In reflecting on comparisons between the UK and Italy, in many ways our two parliaments are very different. The UK parliament is traditionally seen as weak (though I have disputed this), while the Italian parliament is seen as strong. Connectedly, the UK House of Lords is a wholly unelected institution, while the Italian Senate is largely made up of directly elected members. Nonetheless, one thing that unites the two systems is long-running pressure for bicameral reform. In both countries there have been numerous proposals made for second chamber reform over decades, most of which have failed. The most recent and fairly spectacular examples were the failure of Deputy Prime Minister Nick Clegg’s proposals for Lords reform in 2012, and Prime Minister Matteo Renzi’s proposals for Senate reform in 2016, which led to his resignation after voters rejected them at a referendum.
My own interest in bicameral reform dates back to 20 years ago when I began research for my first book, Reforming the House of Lords: Lessons from Overseas.

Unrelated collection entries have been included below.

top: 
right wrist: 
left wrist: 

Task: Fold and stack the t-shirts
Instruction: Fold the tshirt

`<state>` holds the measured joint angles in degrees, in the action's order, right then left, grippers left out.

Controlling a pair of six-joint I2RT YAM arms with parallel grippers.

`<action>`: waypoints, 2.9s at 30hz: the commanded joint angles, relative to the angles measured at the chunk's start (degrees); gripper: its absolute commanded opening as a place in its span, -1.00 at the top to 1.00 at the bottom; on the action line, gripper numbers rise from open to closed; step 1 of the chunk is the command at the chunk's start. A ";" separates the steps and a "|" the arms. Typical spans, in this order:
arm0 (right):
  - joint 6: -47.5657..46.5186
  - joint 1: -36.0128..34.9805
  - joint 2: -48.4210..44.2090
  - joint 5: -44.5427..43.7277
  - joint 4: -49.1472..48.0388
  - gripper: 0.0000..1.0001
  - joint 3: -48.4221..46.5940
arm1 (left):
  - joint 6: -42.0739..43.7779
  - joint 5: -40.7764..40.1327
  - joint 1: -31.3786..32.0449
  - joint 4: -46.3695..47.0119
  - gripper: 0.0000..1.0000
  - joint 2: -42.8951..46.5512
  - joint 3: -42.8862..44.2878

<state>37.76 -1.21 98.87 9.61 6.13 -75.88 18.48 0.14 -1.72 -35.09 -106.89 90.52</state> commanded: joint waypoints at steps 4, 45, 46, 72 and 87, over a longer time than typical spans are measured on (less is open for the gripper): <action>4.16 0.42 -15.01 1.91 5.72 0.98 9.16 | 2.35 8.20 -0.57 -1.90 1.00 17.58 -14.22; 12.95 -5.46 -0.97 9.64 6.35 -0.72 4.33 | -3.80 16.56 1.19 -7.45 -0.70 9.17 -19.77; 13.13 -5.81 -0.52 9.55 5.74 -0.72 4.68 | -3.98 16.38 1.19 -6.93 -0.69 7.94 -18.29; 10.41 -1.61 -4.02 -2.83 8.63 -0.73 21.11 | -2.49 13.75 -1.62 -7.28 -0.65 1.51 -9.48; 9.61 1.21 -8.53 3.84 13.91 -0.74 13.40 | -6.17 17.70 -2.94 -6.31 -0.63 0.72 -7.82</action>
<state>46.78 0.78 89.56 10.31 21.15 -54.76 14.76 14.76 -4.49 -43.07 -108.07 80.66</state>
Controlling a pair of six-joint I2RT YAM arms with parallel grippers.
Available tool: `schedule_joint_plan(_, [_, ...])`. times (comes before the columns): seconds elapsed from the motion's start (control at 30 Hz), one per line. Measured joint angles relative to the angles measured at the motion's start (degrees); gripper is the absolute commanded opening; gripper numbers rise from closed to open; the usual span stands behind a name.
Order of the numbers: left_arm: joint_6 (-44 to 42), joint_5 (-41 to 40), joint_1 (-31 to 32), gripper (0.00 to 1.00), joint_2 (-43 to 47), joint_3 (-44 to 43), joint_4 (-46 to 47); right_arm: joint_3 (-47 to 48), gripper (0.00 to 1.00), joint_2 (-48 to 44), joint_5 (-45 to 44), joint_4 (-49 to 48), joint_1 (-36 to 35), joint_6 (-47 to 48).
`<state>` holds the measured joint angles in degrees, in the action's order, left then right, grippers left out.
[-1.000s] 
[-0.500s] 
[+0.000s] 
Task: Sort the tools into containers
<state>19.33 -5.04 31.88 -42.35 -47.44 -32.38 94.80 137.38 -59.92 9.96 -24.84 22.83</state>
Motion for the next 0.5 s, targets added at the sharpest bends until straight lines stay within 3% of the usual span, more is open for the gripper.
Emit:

In seeking to learn lessons for Lords reform from other countries, it soon became clear that reform pressures in the UK were far from isolated – if anything, they were the norm. So much so that I dedicated a chapter in that book to comparative pressures for reform.
So why are second chambers worldwide so controversial? And why, given these pressures, do they prove in practice so difficult to reform? The answers to these questions are closely related.
The functions of second chambers, and their controversial nature
The starting point in understanding these difficulties is to remind ourselves what second chambers are for. Fundamentally they exist for two purposes: to provide an alternative means of representation from the first chamber, and to act as a check or a restraint on the decisions of that chamber (what Patterson and Mughan in their 1999 book Senates call ‘representation’ and ‘redundancy’)
Italy has always been seen as weak on the first point – as the membership of the two chambers has historically been very similar. The weaknesses in Italy are a seeming duplication between the chambers, and a second chamber that is if anything seen as too strong – given its co-equal powers with the Chamber of Deputies over legislation, and its highly unusual power to vote no confidence in the government.
The nature of the UK second chamber is very different. The Lords historically represented different class interests to the Commons (on a model which was previously widespread across Europe). Its traditions as an ‘elite’ chamber, and its continued unelected basis, mean it has long been controversial.
Today the commonest means of membership differentiation in bicameral systems comes through territorial representation in the second chamber. The US is the classic case, with equal representation for each state, but there are numerous other examples. This can bring controversy of its own, because proper differentiation depends on divergence from a population-based principle of ‘one person one vote’.
Other means of differentiation also exist: for example linguistic representation in Belgium, or representation of professional groups in Ireland. But these too can prove controversial.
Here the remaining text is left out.